Можно зайти с другой стороны. В тридцатые годы прошлого века в Америке фермеров было на пять миллионов больше, чем сейчас. Меньше ста лет назад они производили гораздо более широкий ассортимент продуктов питания. Но сейчас этих ферм больше нет. Вместо них появились транснациональные корпорации типа «Монсанто» или «Дюпон», намеренно сокращающие количество аграрных культур, заменяя их сырьем, из которого затем производят тошнотворные продукты питания для нашего стола. В результате мы получаем более дешевую еду (и самая дешевая как раз поступает в государственные школы и тюрьмы), но при этом теряем все остальное.

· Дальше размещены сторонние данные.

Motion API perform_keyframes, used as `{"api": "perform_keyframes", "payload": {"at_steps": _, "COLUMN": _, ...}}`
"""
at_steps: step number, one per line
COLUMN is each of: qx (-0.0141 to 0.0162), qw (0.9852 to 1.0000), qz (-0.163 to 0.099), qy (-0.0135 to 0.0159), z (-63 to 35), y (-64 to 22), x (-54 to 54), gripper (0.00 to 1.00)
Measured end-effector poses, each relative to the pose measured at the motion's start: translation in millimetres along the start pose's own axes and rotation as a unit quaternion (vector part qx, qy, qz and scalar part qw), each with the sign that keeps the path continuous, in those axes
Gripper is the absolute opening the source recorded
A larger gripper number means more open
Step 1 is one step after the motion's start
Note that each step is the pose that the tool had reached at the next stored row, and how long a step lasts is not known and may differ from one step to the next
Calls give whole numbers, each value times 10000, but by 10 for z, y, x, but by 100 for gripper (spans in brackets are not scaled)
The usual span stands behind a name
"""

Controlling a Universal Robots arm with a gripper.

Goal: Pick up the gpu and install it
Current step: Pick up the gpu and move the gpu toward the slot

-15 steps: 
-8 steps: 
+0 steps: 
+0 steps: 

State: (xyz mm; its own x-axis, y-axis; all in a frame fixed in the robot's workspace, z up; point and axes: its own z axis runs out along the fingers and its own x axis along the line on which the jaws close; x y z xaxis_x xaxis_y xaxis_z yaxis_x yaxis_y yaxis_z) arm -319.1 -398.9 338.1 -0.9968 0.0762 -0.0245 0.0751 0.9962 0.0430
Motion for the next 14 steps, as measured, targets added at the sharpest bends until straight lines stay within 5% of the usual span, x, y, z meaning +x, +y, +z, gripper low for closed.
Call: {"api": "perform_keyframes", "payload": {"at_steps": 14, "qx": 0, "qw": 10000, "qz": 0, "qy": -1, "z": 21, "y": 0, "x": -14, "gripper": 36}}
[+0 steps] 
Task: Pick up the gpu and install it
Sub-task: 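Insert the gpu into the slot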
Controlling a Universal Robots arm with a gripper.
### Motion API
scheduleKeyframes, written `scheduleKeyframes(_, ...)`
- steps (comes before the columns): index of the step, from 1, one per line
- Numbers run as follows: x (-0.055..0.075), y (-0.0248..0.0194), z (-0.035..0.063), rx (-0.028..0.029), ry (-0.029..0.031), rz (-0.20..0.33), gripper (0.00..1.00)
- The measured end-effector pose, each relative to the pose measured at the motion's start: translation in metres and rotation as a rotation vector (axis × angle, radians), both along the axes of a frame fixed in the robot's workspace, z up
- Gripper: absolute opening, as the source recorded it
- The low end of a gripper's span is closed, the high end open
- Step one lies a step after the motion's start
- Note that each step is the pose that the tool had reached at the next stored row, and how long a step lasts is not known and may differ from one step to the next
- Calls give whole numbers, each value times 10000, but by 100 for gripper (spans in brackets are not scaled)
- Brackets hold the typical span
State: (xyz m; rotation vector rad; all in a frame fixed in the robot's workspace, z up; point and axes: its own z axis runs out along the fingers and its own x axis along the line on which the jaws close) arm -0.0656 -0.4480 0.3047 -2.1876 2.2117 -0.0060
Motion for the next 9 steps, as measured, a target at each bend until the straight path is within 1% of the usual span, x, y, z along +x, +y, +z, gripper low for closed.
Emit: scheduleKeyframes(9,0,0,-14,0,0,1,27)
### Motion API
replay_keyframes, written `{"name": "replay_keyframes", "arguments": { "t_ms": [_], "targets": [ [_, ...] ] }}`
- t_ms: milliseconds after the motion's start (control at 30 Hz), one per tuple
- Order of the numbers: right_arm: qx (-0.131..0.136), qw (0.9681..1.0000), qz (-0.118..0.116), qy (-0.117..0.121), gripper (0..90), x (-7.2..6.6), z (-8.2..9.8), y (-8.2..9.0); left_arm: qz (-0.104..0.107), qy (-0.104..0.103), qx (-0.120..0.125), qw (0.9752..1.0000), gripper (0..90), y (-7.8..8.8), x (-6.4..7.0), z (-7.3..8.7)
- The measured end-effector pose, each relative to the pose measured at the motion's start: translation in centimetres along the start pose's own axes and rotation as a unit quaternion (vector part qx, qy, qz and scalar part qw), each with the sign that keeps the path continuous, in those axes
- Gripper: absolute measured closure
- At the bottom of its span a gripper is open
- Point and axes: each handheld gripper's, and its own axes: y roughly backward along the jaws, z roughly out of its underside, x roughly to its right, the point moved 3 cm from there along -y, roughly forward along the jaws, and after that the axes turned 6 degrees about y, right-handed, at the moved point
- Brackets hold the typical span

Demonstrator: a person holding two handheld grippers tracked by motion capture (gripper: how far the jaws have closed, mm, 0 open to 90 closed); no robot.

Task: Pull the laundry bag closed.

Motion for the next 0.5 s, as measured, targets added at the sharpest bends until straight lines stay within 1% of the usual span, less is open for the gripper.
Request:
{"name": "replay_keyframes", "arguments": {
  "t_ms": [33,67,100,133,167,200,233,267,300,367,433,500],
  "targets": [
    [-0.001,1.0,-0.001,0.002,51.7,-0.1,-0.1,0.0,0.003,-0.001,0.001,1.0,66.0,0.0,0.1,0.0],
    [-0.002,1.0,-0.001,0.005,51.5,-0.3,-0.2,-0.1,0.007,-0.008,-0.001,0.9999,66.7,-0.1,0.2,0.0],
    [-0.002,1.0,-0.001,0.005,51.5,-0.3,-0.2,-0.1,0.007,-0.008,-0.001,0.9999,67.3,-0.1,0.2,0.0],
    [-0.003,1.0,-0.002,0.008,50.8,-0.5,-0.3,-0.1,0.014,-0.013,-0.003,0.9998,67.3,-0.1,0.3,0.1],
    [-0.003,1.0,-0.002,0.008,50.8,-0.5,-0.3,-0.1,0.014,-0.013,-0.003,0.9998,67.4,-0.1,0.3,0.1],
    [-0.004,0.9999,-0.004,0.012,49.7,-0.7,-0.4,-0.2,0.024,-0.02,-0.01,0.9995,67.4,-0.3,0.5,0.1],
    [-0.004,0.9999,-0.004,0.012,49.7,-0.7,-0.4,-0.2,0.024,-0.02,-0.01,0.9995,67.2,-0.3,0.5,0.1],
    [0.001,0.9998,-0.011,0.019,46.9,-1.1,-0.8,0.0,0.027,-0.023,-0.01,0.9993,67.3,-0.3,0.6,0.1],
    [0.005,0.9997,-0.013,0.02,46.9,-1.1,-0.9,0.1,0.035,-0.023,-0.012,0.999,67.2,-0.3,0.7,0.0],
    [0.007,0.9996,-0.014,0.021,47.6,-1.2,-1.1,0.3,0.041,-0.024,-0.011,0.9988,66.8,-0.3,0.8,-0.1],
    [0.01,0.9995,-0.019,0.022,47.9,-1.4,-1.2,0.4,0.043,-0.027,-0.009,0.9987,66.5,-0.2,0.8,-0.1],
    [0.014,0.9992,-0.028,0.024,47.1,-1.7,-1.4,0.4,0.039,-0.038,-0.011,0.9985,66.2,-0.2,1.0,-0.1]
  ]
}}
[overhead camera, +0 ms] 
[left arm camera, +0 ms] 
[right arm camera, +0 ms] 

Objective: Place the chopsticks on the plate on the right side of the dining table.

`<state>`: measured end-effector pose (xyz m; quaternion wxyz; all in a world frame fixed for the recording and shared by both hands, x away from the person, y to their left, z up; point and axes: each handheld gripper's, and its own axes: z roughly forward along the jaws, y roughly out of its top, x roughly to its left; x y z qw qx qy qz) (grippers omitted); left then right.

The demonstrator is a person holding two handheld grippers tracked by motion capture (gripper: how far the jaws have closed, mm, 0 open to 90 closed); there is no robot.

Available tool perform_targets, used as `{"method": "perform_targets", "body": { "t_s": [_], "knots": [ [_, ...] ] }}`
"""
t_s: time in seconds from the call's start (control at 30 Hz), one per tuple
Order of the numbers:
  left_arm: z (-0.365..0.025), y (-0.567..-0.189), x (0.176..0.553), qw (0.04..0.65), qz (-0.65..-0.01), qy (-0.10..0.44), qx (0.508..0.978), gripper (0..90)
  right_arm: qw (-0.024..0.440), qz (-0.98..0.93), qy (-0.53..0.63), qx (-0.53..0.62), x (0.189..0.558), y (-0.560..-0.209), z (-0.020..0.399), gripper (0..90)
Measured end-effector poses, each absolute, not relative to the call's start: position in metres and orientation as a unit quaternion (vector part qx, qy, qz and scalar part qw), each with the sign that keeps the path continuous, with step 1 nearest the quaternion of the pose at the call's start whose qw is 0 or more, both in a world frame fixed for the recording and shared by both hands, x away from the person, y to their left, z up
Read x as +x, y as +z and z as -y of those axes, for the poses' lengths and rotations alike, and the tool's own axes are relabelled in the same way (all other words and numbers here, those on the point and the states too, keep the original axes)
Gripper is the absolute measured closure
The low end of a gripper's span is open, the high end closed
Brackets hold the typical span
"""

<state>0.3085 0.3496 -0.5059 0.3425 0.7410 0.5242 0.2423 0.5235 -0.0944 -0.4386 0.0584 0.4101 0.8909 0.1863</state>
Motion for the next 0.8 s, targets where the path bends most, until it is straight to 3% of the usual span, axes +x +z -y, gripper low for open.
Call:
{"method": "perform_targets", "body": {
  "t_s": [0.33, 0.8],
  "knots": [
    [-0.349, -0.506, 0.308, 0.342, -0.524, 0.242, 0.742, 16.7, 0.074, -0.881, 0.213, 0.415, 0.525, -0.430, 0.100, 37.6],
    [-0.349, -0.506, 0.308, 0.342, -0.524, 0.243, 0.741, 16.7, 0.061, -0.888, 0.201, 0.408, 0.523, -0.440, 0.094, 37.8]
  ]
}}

Кстати, в Бедфорд-Хиллз еда много лучше, чем в большинстве американских тюрем. У нас есть свой сад и разные благотворители, сторонники тюремных реформ, религиозные организации и обычные добровольцы, которые, помогая, показывают, что верят в нас. Но, несмотря на это, трехразовое питание здесь состоит в основном из белых продуктов: белый хлеб, белое молоко, белый рис, белый картофель. Мясо, какое ни на есть, практически несъедобно. Оно, конечно, не самого последнего сорта Д, пригодного для употребления в пищу человеком, но и сорта на самом деле такого нет. Это миф, который придумали в девяностые годы как раз для того, чтобы отвлечь народ от реальной угрозы, например обилия пестицидов, которые создает «Дюпон» и из-за которых вымирают медоносные пчелы. Министерство сельского хозяйства США, при всей его сомнительной мудрости, разработало тогда градацию мяса по категориям: основное, отборное, высшей категории, стандартное, коммерческое, полезное, разделочное и консервное. Естественно, нам, заключенным (и детям в государственных школах), достается мясо последних категорий, которые как раз обозначаются буквой Д. Оно, конечно, съедобное, но не совсем хорошее.
В Бедфорд-Хиллз только самые неудачливые заключенные полагаются на казенное трехразовое питание. На самом деле местные обитатели живут по законам собственной экономики. Она напоминает кашу из топора, туристический поход и малазийский ночной рынок одновременно. У кого-то есть банка консервированного нута и портативная плита, у кого-то тушенка из курицы, маринад, зеленая фасоль или что-то еще. Мы все это сваливаем в кучу и пытаемся приготовить что-нибудь вкусное. Самые удачливые из нас имеют в своем арсенале мультиварки или электрические кастрюли. Все мы несчастные гурманы в этом заточении.
Надо сказать, что мне страшно повезло, потому что я тут неприлично богата. Перед заключением в тюрьму я успела продать квартиру, обналичить почти полмиллиона долларов и страховку, продала все активы, поэтому на моем банковском счету образовалась семизначная сумма. Я попала в тюрьму с кучей денег. Я умру здесь с этой же кучей денег. Даже после того, как я выплатила все судебные издержки и удовлетворила финансовый иск родственников Казимира, у меня остались деньги (и даже добавились, потому что нет лучшего средства продвижения книг, чем дурная слава). Я могу в любой момент купить что-то в местном магазинчике, у меня всегда есть запас консервов, мои отец, брат и сестра присылают мне щедрые посылки с отличными продуктами, которые они покупают для меня. И если бы я жила в таких условиях на свободе, мне было бы комфортно, но здесь, в тюрьме, я просто невообразимо богата. Ну сколько тут может стоить упаковка растворимой лапши?!
Богатый и умный социопат с великолепными кулинарными навыками и отличным набором кухонной утвари, которую позволяет иметь федеральная система исправительных учреждений, становится здесь довольно влиятельным человеком. Если бы я была просто богата, то быстро превратилась бы в мишень, но ко мне никто не цепляется, за исключением тех случаев, когда людям хочется поторговаться, и меня вполне это устраивает. В остальном же я живу, как на острове — отдельно ото всех, довольно далеко, но в то же время у меня есть связь с материком. Я как Сардиния для Италии, Корсика для Франции или Стейтен-Айленд для Нью-Джерси.
Для тюрьмы я питаюсь очень даже хорошо, но для меня — просто ужасно. Однако все относительно и нет ничего прекраснее памяти.